Zygmunt Bauman (1925, Poznan–9 Ocak 2017, Leeds), Polonyalı sosyolog ve filozof. Postmodern felsefenin hem sosyoloji alanında uyarlanmasını hem de genel kuramsal düzeyde sağlıklı bir şekilde değerlendirmesini ortaya koyan yapıtlarıyla tanınmaktadır. Nazi Almanyası, Polonya'ya girene kadar Poznan'da yaşadı. Yahudi olduğu için Naziler tarafından öldürüleceği korkusundan Sovyetler Birliği'ne taşındı ve savaşın ardından Varşova Üniversitesi'nde öğretim görevlisi oldu.
Politik nedenlerden dolayı sosyoloji profesörlük unvanını kaybetti. İsrail'e göç etmek zorunda kaldı. 1971 yılında Bauman, Büyük Britanya'nın çağrısı üzerine, Leeds Üniversitesi'nde yeniden sosyoloji kürsüsüne sahip oldu. 1990'lara kadar orada çalışmalarını sürdürdü.
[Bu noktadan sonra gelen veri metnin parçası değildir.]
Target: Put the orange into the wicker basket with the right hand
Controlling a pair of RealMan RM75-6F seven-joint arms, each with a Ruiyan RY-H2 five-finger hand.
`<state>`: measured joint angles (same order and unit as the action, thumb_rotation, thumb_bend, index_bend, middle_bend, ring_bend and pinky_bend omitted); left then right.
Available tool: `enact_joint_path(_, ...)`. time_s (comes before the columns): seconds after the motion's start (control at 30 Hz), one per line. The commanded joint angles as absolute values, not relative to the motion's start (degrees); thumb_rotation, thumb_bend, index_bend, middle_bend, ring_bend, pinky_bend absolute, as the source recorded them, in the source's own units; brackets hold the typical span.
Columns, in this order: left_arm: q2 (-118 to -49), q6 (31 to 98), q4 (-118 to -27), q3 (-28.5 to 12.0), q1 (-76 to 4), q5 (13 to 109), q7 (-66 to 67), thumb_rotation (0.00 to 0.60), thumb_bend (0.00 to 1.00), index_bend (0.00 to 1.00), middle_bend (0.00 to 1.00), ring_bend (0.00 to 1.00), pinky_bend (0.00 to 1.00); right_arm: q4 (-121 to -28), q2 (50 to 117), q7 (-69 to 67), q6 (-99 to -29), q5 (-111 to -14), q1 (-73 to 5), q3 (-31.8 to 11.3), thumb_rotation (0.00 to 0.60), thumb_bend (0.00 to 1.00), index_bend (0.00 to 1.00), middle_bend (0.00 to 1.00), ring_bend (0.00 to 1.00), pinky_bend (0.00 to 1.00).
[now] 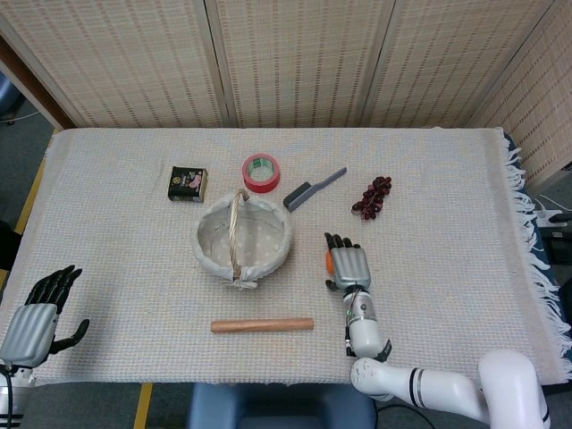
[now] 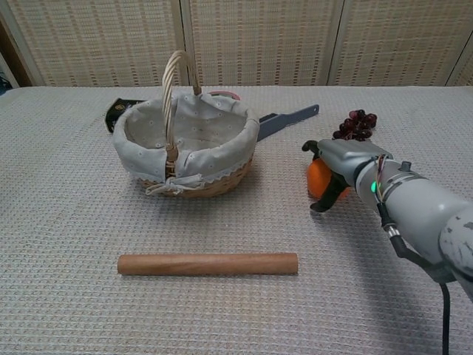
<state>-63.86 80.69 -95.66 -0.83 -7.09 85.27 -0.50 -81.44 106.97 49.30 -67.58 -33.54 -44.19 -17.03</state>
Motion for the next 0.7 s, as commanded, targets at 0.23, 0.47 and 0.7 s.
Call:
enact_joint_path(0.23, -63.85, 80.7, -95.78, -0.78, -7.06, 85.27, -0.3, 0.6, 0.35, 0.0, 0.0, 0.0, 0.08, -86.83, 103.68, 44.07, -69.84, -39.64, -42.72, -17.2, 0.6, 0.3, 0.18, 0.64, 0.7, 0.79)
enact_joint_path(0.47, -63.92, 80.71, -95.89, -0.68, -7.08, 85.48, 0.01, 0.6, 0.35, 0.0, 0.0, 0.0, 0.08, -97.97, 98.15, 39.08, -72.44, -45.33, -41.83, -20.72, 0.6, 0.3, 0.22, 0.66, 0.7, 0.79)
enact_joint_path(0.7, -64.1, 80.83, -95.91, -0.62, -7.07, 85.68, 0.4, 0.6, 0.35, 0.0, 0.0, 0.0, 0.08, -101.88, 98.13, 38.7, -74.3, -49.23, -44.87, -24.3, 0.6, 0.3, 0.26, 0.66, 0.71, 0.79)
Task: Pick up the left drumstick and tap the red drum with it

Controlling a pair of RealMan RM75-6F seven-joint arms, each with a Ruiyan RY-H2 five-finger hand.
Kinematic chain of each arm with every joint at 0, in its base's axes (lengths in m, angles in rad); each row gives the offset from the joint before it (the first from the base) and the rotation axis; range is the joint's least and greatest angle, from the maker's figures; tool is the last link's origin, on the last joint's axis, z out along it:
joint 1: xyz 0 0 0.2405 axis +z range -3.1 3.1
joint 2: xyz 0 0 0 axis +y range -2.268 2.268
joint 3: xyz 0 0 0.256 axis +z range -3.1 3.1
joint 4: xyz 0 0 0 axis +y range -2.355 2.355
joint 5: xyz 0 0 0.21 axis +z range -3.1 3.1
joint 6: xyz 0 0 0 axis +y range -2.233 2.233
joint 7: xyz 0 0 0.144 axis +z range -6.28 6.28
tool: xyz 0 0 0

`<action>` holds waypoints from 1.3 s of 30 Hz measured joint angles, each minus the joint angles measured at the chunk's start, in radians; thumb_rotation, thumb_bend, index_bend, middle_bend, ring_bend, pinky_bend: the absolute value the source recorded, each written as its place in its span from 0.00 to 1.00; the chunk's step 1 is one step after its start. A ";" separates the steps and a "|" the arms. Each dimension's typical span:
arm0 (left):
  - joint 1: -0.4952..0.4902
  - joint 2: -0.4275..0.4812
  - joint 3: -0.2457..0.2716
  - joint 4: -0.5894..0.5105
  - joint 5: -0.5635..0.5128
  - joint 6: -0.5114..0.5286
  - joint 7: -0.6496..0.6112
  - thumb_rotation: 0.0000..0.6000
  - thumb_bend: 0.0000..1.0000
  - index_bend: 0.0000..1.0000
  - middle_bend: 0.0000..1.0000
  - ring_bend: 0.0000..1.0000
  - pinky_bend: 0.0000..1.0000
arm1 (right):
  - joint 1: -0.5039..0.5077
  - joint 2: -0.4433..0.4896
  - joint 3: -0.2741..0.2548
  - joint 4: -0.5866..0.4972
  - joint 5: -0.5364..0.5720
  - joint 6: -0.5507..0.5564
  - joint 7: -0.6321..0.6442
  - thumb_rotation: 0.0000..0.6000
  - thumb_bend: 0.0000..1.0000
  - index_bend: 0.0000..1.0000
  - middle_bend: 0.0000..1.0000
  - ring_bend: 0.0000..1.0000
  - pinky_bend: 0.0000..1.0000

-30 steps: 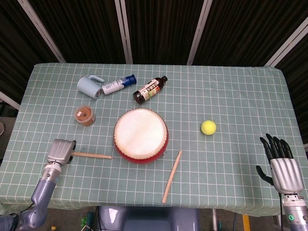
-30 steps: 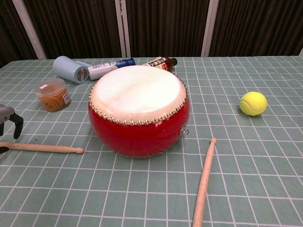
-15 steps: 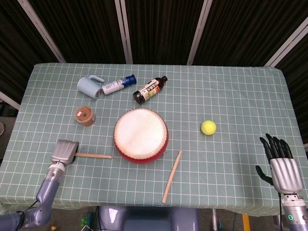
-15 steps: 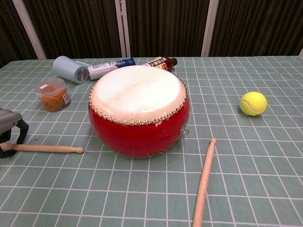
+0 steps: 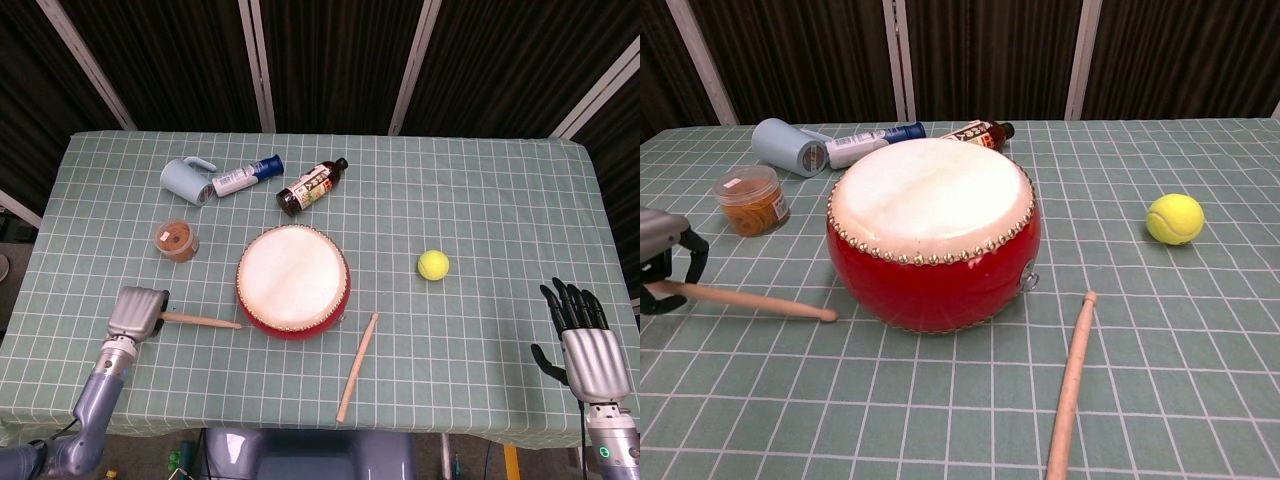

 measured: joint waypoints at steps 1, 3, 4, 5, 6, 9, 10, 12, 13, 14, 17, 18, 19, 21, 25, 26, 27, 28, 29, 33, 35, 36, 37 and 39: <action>0.002 0.013 -0.003 -0.022 0.024 0.014 -0.015 1.00 0.51 0.73 1.00 0.99 0.90 | 0.000 -0.001 0.000 0.000 0.000 0.000 0.000 1.00 0.35 0.00 0.00 0.00 0.08; 0.008 0.045 -0.011 -0.079 0.079 0.048 -0.053 1.00 0.51 0.73 1.00 0.99 0.90 | 0.000 -0.001 0.001 0.000 0.001 0.001 -0.001 1.00 0.35 0.00 0.00 0.00 0.08; 0.011 0.061 -0.015 -0.106 0.101 0.064 -0.068 1.00 0.51 0.73 1.00 0.99 0.90 | 0.000 -0.001 0.001 0.000 0.001 0.001 -0.001 1.00 0.35 0.00 0.00 0.00 0.08; 0.014 0.077 -0.019 -0.134 0.123 0.079 -0.083 1.00 0.52 0.74 1.00 1.00 0.90 | 0.000 -0.002 0.002 0.000 0.002 0.001 -0.002 1.00 0.35 0.00 0.00 0.00 0.08; 0.018 0.099 -0.026 -0.173 0.150 0.100 -0.101 1.00 0.52 0.74 1.00 1.00 0.90 | 0.000 -0.002 0.002 0.000 0.002 0.002 -0.001 1.00 0.35 0.00 0.00 0.00 0.08; 0.027 0.156 -0.044 -0.271 0.209 0.146 -0.140 1.00 0.53 0.74 1.00 1.00 0.90 | 0.000 -0.003 0.002 0.000 0.000 0.003 -0.004 1.00 0.35 0.00 0.00 0.00 0.08; 0.029 0.172 -0.051 -0.300 0.225 0.158 -0.150 1.00 0.54 0.74 1.00 1.00 0.90 | 0.000 -0.003 0.002 -0.001 0.000 0.005 -0.005 1.00 0.35 0.00 0.00 0.00 0.08; 0.032 0.209 -0.069 -0.365 0.253 0.183 -0.172 1.00 0.54 0.74 1.00 1.00 0.90 | -0.001 -0.005 0.002 0.000 -0.002 0.007 -0.007 1.00 0.35 0.00 0.00 0.00 0.08; 0.032 0.223 -0.080 -0.389 0.263 0.192 -0.180 1.00 0.54 0.74 1.00 1.00 0.90 | -0.001 -0.005 0.002 0.000 -0.002 0.006 -0.008 1.00 0.35 0.00 0.00 0.00 0.08; 0.032 0.236 -0.092 -0.409 0.273 0.201 -0.187 1.00 0.54 0.74 1.00 1.00 0.90 | 0.000 -0.006 0.003 0.001 -0.001 0.006 -0.008 1.00 0.35 0.00 0.00 0.00 0.08; 0.022 0.254 -0.139 -0.441 0.286 0.224 -0.195 1.00 0.54 0.74 1.00 1.00 0.90 | 0.000 -0.005 0.004 0.000 0.001 0.005 -0.005 1.00 0.35 0.00 0.00 0.00 0.08; 0.011 0.246 -0.161 -0.445 0.283 0.230 -0.195 1.00 0.54 0.75 1.00 1.00 0.90 | 0.000 -0.004 0.004 -0.001 0.002 0.004 -0.003 1.00 0.35 0.00 0.00 0.00 0.08; 0.002 0.235 -0.180 -0.445 0.277 0.234 -0.194 1.00 0.54 0.75 1.00 1.00 0.90 | 0.000 -0.003 0.004 -0.001 0.003 0.003 -0.003 1.00 0.35 0.00 0.00 0.00 0.08; -0.021 0.200 -0.217 -0.442 0.259 0.246 -0.188 1.00 0.54 0.75 1.00 1.00 0.90 | 0.000 -0.003 0.004 -0.001 0.002 0.003 -0.002 1.00 0.35 0.00 0.00 0.00 0.08; -0.058 0.128 -0.262 -0.410 0.240 0.273 -0.172 1.00 0.53 0.75 1.00 1.00 0.90 | 0.001 -0.001 0.004 -0.001 0.003 0.001 0.002 1.00 0.35 0.00 0.00 0.00 0.08; -0.065 0.113 -0.267 -0.397 0.236 0.277 -0.167 1.00 0.53 0.75 1.00 1.00 0.90 | 0.001 -0.001 0.004 0.000 0.003 0.001 0.004 1.00 0.35 0.00 0.00 0.00 0.08; -0.074 0.094 -0.269 -0.377 0.228 0.279 -0.158 1.00 0.53 0.75 1.00 1.00 0.90 | 0.001 -0.001 0.004 0.000 0.003 0.001 0.004 1.00 0.35 0.00 0.00 0.00 0.08; -0.079 0.082 -0.268 -0.363 0.217 0.277 -0.149 1.00 0.53 0.75 1.00 1.00 0.90 | 0.001 -0.001 0.004 0.000 0.003 0.001 0.005 1.00 0.35 0.00 0.00 0.00 0.08; -0.083 0.073 -0.264 -0.351 0.203 0.272 -0.138 1.00 0.53 0.75 1.00 1.00 0.90 | 0.001 0.000 0.004 0.000 0.003 0.001 0.007 1.00 0.35 0.00 0.00 0.00 0.08; -0.093 0.051 -0.220 -0.310 0.113 0.229 -0.042 1.00 0.54 0.74 1.00 1.00 0.90 | 0.000 0.001 0.003 -0.001 0.002 0.002 0.012 1.00 0.35 0.00 0.00 0.00 0.08; -0.094 0.045 -0.189 -0.295 0.058 0.206 0.008 1.00 0.54 0.74 1.00 1.00 0.91 | -0.001 0.003 0.002 -0.002 0.001 0.003 0.015 1.00 0.35 0.00 0.00 0.00 0.08; -0.094 0.042 -0.167 -0.284 0.019 0.192 0.042 1.00 0.54 0.75 1.00 1.00 0.91 | -0.001 0.004 0.002 -0.002 0.000 0.004 0.016 1.00 0.35 0.00 0.00 0.00 0.08; -0.093 0.040 -0.149 -0.277 -0.010 0.183 0.067 1.00 0.54 0.75 1.00 1.00 0.91 | -0.002 0.005 0.002 -0.002 0.000 0.005 0.016 1.00 0.35 0.00 0.00 0.00 0.08; -0.091 0.038 -0.115 -0.267 -0.072 0.166 0.123 1.00 0.54 0.75 1.00 1.00 0.91 | -0.002 0.006 0.002 -0.002 0.001 0.005 0.018 1.00 0.35 0.00 0.00 0.00 0.08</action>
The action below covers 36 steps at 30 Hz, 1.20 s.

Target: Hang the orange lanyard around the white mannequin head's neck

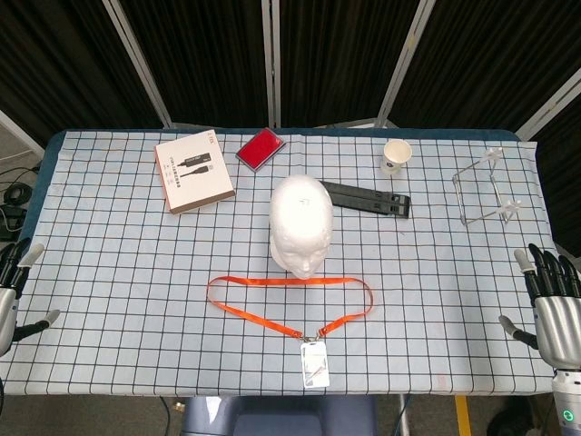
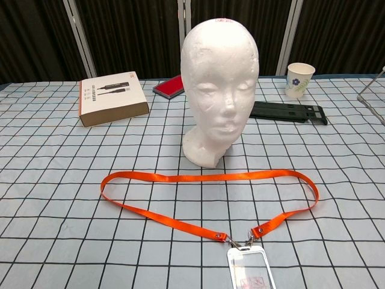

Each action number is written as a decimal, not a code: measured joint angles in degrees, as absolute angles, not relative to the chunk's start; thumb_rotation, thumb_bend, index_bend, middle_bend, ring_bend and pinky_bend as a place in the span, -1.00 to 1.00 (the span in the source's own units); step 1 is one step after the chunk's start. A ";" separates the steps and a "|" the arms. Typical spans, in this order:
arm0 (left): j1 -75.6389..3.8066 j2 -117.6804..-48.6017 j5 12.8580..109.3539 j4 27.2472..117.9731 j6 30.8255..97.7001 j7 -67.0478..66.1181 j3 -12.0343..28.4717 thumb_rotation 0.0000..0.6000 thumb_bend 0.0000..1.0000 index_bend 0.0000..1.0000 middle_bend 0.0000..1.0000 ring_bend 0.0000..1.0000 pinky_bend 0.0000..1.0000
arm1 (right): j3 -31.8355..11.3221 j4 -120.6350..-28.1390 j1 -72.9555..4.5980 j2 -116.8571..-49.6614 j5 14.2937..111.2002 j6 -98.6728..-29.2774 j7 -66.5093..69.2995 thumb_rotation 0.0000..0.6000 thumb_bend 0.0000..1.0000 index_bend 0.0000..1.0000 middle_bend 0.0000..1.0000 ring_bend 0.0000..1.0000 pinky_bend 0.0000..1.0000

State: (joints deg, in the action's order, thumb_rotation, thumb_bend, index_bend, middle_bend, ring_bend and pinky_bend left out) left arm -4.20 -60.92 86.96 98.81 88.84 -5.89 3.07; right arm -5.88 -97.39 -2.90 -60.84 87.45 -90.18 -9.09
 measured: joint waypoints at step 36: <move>-7.44 -65.80 77.93 94.06 81.33 -12.03 5.17 1.00 -0.96 -1.00 -1.00 -1.00 -1.00 | -11.22 -83.80 -33.08 -81.89 65.63 -46.34 -12.64 1.00 -0.49 0.03 -0.87 -1.00 -1.00</move>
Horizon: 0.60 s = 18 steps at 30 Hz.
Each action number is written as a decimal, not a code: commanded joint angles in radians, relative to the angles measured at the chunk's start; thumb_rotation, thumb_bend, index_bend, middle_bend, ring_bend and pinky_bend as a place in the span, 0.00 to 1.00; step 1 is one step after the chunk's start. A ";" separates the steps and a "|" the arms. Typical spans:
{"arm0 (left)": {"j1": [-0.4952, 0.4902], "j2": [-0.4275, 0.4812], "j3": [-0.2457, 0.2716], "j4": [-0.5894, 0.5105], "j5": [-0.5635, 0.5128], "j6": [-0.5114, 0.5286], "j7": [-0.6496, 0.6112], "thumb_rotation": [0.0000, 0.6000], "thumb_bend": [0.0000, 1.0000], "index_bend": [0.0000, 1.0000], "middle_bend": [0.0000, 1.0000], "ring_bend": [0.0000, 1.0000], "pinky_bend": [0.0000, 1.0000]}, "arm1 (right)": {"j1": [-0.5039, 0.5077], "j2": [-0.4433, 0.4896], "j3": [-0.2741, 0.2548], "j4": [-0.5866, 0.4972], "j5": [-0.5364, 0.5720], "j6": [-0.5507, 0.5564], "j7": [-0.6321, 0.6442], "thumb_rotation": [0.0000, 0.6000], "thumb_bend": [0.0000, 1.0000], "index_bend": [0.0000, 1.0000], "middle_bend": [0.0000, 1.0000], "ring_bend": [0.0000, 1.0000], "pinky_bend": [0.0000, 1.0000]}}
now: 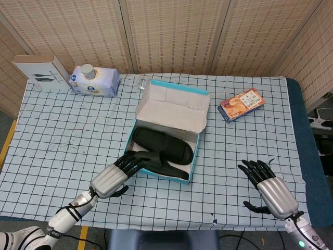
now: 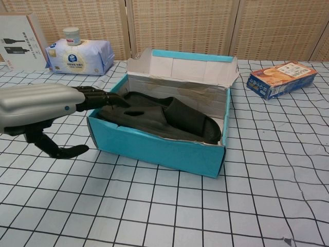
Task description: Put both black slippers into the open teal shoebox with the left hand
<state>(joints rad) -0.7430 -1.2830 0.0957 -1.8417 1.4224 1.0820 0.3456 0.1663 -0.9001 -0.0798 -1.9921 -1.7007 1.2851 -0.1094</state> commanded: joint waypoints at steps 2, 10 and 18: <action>-0.006 -0.033 -0.030 0.007 -0.035 -0.043 0.043 1.00 0.43 0.00 0.00 0.00 0.01 | 0.002 -0.003 -0.001 0.003 0.000 -0.005 0.000 0.87 0.15 0.00 0.00 0.00 0.00; -0.014 -0.083 -0.052 0.032 -0.089 -0.086 0.135 1.00 0.42 0.00 0.00 0.00 0.00 | 0.004 -0.002 -0.001 0.009 0.004 -0.007 0.010 0.87 0.15 0.00 0.00 0.00 0.00; -0.020 -0.108 -0.076 0.030 -0.113 -0.102 0.174 1.00 0.42 0.00 0.00 0.00 0.00 | 0.006 -0.007 0.002 0.019 0.012 -0.007 0.015 0.87 0.15 0.00 0.00 0.00 0.00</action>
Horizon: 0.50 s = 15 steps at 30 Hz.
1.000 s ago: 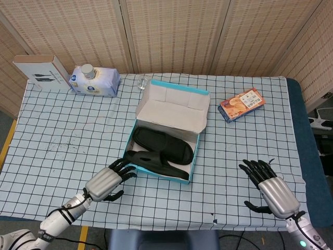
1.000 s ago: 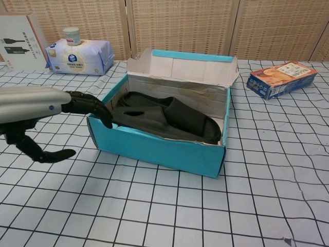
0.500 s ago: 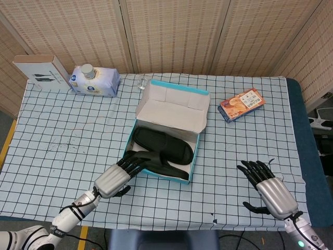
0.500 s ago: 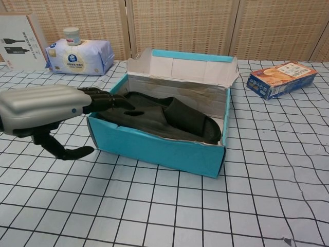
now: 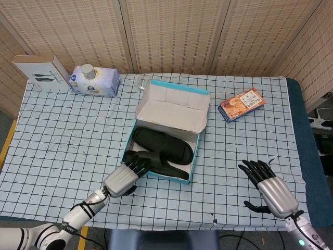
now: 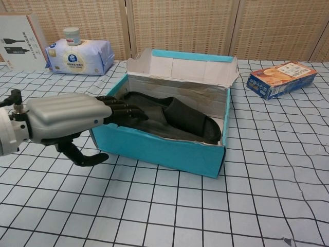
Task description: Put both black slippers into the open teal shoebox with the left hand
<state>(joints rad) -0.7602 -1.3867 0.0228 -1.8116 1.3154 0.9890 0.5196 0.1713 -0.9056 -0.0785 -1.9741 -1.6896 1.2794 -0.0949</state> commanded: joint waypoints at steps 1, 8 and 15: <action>-0.005 -0.006 -0.004 0.001 -0.007 -0.016 0.002 1.00 0.41 0.00 0.00 0.00 0.00 | 0.002 -0.002 0.001 0.003 0.003 -0.003 0.001 0.87 0.15 0.00 0.00 0.00 0.00; -0.015 -0.024 -0.010 0.025 -0.050 -0.058 0.009 1.00 0.41 0.00 0.00 0.00 0.00 | 0.003 -0.006 0.002 0.009 0.006 -0.003 0.004 0.87 0.15 0.00 0.00 0.00 0.00; -0.030 -0.037 -0.008 0.066 -0.071 -0.124 -0.042 1.00 0.41 0.00 0.00 0.00 0.00 | 0.004 -0.006 0.002 0.009 0.010 -0.005 0.002 0.87 0.15 0.00 0.00 0.00 0.00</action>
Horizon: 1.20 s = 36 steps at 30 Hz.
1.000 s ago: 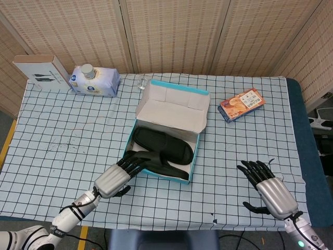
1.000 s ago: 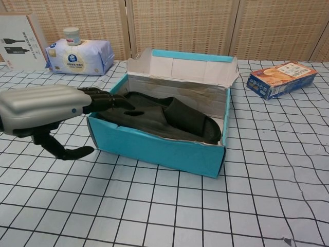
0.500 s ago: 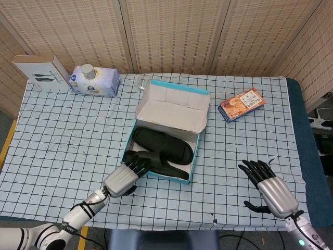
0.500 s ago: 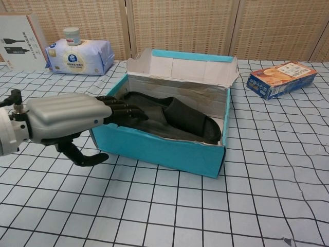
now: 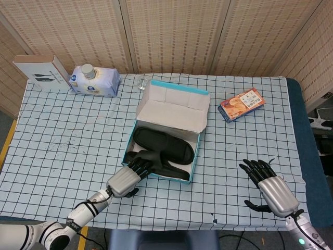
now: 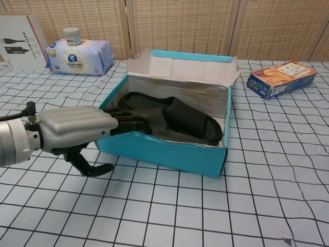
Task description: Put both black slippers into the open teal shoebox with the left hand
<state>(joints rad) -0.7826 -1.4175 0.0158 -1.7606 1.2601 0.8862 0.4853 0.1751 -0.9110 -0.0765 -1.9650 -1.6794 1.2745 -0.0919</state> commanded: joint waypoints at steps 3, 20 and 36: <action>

Zygmunt Bauman, 1980'li yıllardan itibaren, Modernizm ile Totaliterizm arasındaki bağlantılar üzerine hem kuramsal hem de sosyolojik incelemeleriyle öne çıktı. Böylelikle, Modernizme içkin kavram ve kategorilerin totaliterlikle doğrudan ya da dolaylı ilişkileri derinlikli olarak ve disiplinler arası bir yöntemle ortaya koydu.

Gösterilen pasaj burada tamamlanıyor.